A fluorescence conversion substrate which converts the wavelength of light emitted from a light source part using a fluorescent material has been applied in various fields such as the electronic display field.
For example, an organic electroluminescent device (“electroluminescent” may be hereinafter referred to as “EL”) has been disclosed which has an organic electroluminescent material part which emits light of blue or bluish green and a fluorescent material part which absorbs light emitted from the emitting layer and emits visible fluorescence of at least one color from bluish green to red (see Patent Document 1, for example).
This method utilizes a blue light source and converts the color of light using a color conversion medium to obtain the three primary colors. Specifically, a fluorescent dye in the color conversion medium is excited by irradiation of blue light, whereby green or red light having a longer wavelength is generated.
Organic fluorescent dyes and organic fluorescent pigments have been generally used as the fluorescent materials for the fluorescence conversion medium. For example, a red color conversion medium has been disclosed which is obtained by dispersing a rhodamine fluorescent pigment and a fluorescent pigment having an absorption in the blue region and inducing energy transfer or reabsorption in the rhodamine fluorescent pigment in a light-transmitting medium (see Patent Document 2, for example).
To enhance the fluorescence conversion efficiency as well as to increase the intensity of the converted light (fluorescent intensity), it is required to allow light emitted from a light source to be absorbed sufficiently in the fluorescence conversion medium. However, if the concentration of organic fluorescent dyes in the fluorescence conversion medium is increased, the organic fluorescent dyes may contact each other inside the film. As a result, energy absorbed from the light source is transferred to adjacent dyes (concentration quenching) so that a fluorescent quantum efficiency cannot be obtained.
When a reactive resin such as a photo-curable resin or a heat-curable resin is used as a light-transmitting medium, a reactive component in the resin and an organic fluorescent dye are reacted to decompose or undergo a structural change. Therefore, there was a problem that the fluorescent intensity of a fluorescence conversion medium is lowered when an ultraviolet light is irradiated or when baking is performed at a high temperature, for example, at 200° C., during the process of forming a fluorescence conversion medium. When an emitting apparatus is driven continuously, a fluorescence conversion medium is continuously irradiated with exited light, resulting in lowering of the fluorescent intensity of a fluorescence conversion medium with the lapse of time.

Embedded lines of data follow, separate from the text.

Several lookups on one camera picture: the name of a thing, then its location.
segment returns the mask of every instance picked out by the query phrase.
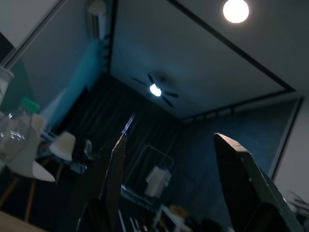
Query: plastic bottle
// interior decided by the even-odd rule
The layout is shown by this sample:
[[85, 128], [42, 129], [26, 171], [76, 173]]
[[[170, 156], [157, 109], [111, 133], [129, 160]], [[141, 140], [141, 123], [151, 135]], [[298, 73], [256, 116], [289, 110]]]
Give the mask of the plastic bottle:
[[31, 126], [31, 116], [39, 106], [23, 98], [17, 109], [0, 116], [0, 159], [9, 163], [25, 146]]

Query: ceiling light
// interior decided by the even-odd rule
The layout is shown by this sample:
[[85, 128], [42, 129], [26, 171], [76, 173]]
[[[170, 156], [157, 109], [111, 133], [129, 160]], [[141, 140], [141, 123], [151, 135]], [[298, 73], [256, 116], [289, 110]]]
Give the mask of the ceiling light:
[[223, 14], [231, 23], [241, 23], [248, 18], [249, 7], [244, 0], [228, 0], [223, 7]]
[[155, 84], [150, 86], [149, 89], [152, 92], [152, 94], [154, 94], [155, 96], [157, 97], [161, 96], [161, 90]]

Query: ceiling fan blade
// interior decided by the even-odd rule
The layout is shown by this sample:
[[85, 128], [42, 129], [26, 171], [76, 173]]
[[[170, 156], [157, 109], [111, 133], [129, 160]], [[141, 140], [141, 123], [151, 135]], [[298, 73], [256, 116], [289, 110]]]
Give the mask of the ceiling fan blade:
[[155, 83], [154, 79], [149, 74], [147, 74], [147, 75], [148, 75], [148, 78], [149, 78], [151, 84], [154, 84]]
[[134, 81], [136, 81], [137, 83], [143, 85], [143, 86], [146, 86], [148, 87], [145, 83], [143, 83], [142, 81], [140, 81], [139, 79], [136, 79], [136, 78], [132, 78]]
[[174, 107], [172, 103], [169, 102], [169, 100], [167, 100], [164, 96], [161, 95], [161, 98], [166, 102], [167, 105], [169, 105], [170, 107]]
[[171, 92], [168, 92], [168, 91], [164, 91], [163, 93], [170, 96], [170, 97], [173, 97], [173, 98], [179, 98], [179, 95], [176, 94], [176, 93], [171, 93]]

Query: wall-mounted air conditioner
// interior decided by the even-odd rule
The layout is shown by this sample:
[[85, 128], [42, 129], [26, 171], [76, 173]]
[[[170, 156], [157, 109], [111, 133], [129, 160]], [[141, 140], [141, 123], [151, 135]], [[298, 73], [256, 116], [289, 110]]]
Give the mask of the wall-mounted air conditioner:
[[89, 31], [93, 38], [103, 40], [106, 30], [106, 5], [102, 0], [94, 0], [88, 9]]

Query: lamp
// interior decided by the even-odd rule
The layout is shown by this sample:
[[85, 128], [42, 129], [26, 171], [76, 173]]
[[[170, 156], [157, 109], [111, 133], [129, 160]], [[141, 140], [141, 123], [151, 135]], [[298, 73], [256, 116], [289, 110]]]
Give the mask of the lamp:
[[248, 18], [249, 7], [244, 0], [228, 0], [223, 7], [223, 14], [231, 23], [241, 23]]

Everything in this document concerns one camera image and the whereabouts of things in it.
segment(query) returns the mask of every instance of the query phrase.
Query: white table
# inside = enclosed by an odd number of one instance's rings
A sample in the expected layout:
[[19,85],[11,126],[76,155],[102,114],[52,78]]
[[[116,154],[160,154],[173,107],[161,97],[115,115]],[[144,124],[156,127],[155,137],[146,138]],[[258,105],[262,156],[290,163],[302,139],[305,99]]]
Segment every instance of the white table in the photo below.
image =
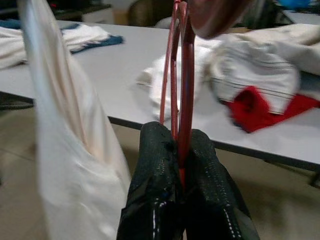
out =
[[313,13],[293,12],[283,10],[282,13],[294,24],[320,25],[320,15]]
[[[125,44],[98,47],[74,56],[90,76],[111,121],[140,129],[156,119],[148,98],[149,89],[137,85],[136,79],[165,53],[168,30],[98,25],[113,35],[124,36]],[[34,98],[28,66],[0,71],[0,91]],[[207,85],[199,96],[192,126],[204,131],[217,148],[320,172],[320,109],[248,134],[233,125],[228,108],[217,102]]]

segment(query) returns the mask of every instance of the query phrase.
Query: red fabric
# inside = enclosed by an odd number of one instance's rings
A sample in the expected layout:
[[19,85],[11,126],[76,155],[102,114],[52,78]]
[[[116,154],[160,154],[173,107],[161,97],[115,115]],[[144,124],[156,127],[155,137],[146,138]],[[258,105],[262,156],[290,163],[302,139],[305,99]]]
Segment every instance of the red fabric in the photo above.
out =
[[292,99],[283,115],[272,114],[269,113],[268,102],[254,86],[246,87],[234,102],[227,103],[232,118],[249,133],[272,126],[319,105],[319,101],[298,94]]

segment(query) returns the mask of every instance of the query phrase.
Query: floor
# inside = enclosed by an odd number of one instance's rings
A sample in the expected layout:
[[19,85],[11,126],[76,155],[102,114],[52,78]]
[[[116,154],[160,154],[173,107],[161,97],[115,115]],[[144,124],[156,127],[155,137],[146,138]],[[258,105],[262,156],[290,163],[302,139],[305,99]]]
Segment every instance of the floor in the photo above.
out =
[[[139,131],[114,125],[131,172]],[[47,240],[37,194],[33,109],[0,112],[0,239]],[[307,183],[312,172],[275,166],[218,150],[238,184],[262,240],[319,240],[320,190]]]

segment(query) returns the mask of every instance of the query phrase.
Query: white satin fabric
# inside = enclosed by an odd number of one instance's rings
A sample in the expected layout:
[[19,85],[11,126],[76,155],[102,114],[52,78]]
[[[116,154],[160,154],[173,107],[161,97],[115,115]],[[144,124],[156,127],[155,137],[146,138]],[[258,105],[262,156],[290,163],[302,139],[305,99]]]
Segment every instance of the white satin fabric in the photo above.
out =
[[45,0],[18,0],[36,90],[39,192],[51,240],[115,240],[130,175],[97,93]]

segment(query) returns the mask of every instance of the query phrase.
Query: table top
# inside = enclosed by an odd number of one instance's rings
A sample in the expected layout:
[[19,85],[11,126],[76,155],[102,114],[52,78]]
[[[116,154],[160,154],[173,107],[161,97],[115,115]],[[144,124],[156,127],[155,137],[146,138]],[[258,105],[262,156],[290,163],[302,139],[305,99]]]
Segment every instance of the table top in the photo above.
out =
[[284,10],[283,14],[286,15],[294,24],[320,25],[320,15],[318,14],[293,12],[290,10]]
[[[96,87],[106,114],[114,123],[137,129],[155,121],[148,97],[149,88],[137,85],[136,79],[165,53],[168,30],[96,25],[125,38],[124,44],[93,48],[74,55]],[[35,94],[28,66],[0,70],[0,91],[33,98]],[[320,170],[320,109],[312,109],[249,134],[233,125],[228,108],[216,101],[208,85],[202,87],[199,96],[194,104],[192,126],[204,131],[217,148]]]

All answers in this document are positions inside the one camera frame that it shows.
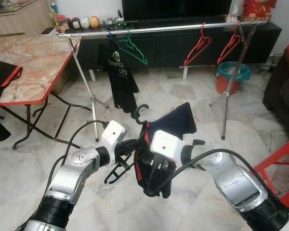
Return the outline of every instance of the wall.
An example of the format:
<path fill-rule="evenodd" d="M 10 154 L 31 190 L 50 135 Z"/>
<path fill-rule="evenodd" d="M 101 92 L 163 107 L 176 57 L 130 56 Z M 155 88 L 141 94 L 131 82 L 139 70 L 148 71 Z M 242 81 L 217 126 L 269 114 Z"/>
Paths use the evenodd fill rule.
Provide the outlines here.
<path fill-rule="evenodd" d="M 241 14 L 240 6 L 243 0 L 233 0 L 233 2 L 238 4 L 239 14 Z M 110 16 L 117 16 L 117 10 L 123 13 L 121 0 L 57 0 L 57 5 L 59 13 L 70 18 L 96 15 L 102 21 Z M 289 0 L 278 0 L 276 8 L 272 9 L 272 15 L 272 22 L 283 29 L 272 54 L 283 53 L 289 44 Z"/>

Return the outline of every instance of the sofa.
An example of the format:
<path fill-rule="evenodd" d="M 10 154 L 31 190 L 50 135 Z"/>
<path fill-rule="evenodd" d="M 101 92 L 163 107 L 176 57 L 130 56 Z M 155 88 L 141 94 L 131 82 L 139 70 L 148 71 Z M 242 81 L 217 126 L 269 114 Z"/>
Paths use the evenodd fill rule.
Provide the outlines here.
<path fill-rule="evenodd" d="M 287 50 L 280 58 L 266 86 L 263 104 L 274 110 L 289 133 L 289 56 Z"/>

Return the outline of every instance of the black tv screen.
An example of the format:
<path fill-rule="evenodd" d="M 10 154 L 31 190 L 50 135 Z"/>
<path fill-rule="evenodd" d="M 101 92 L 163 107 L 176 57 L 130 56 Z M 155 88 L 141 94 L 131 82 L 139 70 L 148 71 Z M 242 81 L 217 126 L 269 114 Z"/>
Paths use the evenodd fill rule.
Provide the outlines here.
<path fill-rule="evenodd" d="M 232 0 L 122 0 L 125 21 L 228 14 Z"/>

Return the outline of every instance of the red plastic stool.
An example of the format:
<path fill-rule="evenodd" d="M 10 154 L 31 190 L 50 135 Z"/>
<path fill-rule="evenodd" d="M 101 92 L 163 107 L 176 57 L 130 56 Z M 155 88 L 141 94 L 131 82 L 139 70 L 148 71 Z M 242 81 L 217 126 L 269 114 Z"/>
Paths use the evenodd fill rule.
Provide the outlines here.
<path fill-rule="evenodd" d="M 275 194 L 273 185 L 268 177 L 268 175 L 265 172 L 265 169 L 269 167 L 270 165 L 289 165 L 289 162 L 279 162 L 279 159 L 289 154 L 289 142 L 282 148 L 280 148 L 278 151 L 276 151 L 274 154 L 270 155 L 268 158 L 263 160 L 260 164 L 258 164 L 254 169 L 260 173 L 262 178 L 264 179 L 264 182 L 267 183 L 269 188 L 272 190 L 272 192 Z M 289 193 L 287 193 L 285 196 L 283 196 L 280 201 L 287 207 L 289 207 Z"/>

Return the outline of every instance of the green hanger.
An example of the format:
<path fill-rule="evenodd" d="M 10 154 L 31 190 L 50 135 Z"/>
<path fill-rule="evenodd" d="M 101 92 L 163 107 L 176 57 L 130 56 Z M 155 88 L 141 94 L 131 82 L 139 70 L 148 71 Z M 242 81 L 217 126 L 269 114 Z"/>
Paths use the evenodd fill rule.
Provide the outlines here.
<path fill-rule="evenodd" d="M 140 62 L 142 62 L 144 65 L 148 65 L 148 61 L 147 61 L 147 59 L 145 59 L 145 56 L 143 55 L 143 53 L 137 48 L 137 46 L 136 46 L 134 43 L 132 43 L 130 30 L 128 30 L 128 29 L 126 29 L 126 30 L 129 32 L 129 35 L 128 35 L 127 39 L 121 39 L 121 40 L 119 40 L 119 41 L 117 42 L 117 44 L 118 44 L 119 42 L 125 42 L 125 45 L 126 45 L 128 48 L 130 48 L 130 49 L 132 49 L 132 50 L 138 51 L 139 54 L 141 55 L 142 59 L 139 58 L 139 57 L 137 57 L 137 56 L 134 55 L 133 53 L 131 53 L 131 52 L 129 52 L 129 51 L 121 48 L 121 47 L 119 47 L 119 49 L 125 51 L 126 53 L 130 54 L 130 55 L 133 56 L 134 58 L 138 59 L 138 60 L 139 60 Z"/>

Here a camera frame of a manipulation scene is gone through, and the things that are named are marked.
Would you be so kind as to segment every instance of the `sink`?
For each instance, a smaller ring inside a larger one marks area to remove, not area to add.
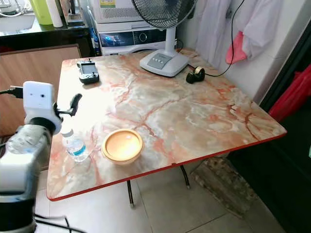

To solve the above-mentioned problems, specifically, to solve the problems caused by the use of an organic fluorescent dye as a fluorescent material used in a fluorescence conversion medium, Patent Document 3 proposes a technique of fabricating a full-color organic electroluminescence (EL) device utilizing an inorganic nanocrystal. According to this technique, a film obtained by dispersing CdS, CdSe, or CdTe as a nanocrystal in a light-transmitting resin is used as a fluorescence conversion medium, and the fluorescence conversion medium is connected to an organic EL device emitting a blue monochromatic color with a peak wavelength of 450 nm, whereby emission of red light and green light is achieved. The colors obtained by conversion such as red and green are controlled by adjusting the particle size of the inorganic nanocrystal.
Patent Document 4 discloses a technique of combining a fluorescence conversion medium in which an inorganic nanocrystal is dispersed with an LED to realize a highly efficient white LED.
In principle, a fluorescent fine particle formed of an inorganic nanocrystal has a large absorption in the emission band. Therefore, even though an attempt is made to increase the concentration of fluorescent fine particles to enhance conversion efficiency, improvement of the conversion efficiency is limited due to self absorption. As a result, the conversion efficiency is not improved to a degree which can be expected from the fluorescent quantum efficiency of a nanocrystal.
Patent Document 5 discloses a color emitting apparatus obtained by combining an organic EL light source and a fluorescence conversion medium obtained by dispersing an inorganic nanocrystal, which realizes high fluorescence conversion efficiency and high durability. However, loss of emitting components due to self absorption cannot be avoided, and therefore, fluorescence conversion efficiency was not sufficient.
[Patent document 1]JP-A-H3-152897[Patent document 2]JP-A-H8-286033[Patent document 3]U.S. Pat. No. 6,608,439[Patent document 4]U.S. Pat. No. 6,501,091[Patent document 5]WO2005/097939
The invention has been made in view of the aforementioned problems. An object of the invention is to provide a fluorescence conversion medium which exhibits high fluorescence conversion efficiency, as well as to provide a color emitting apparatus utilizing the same.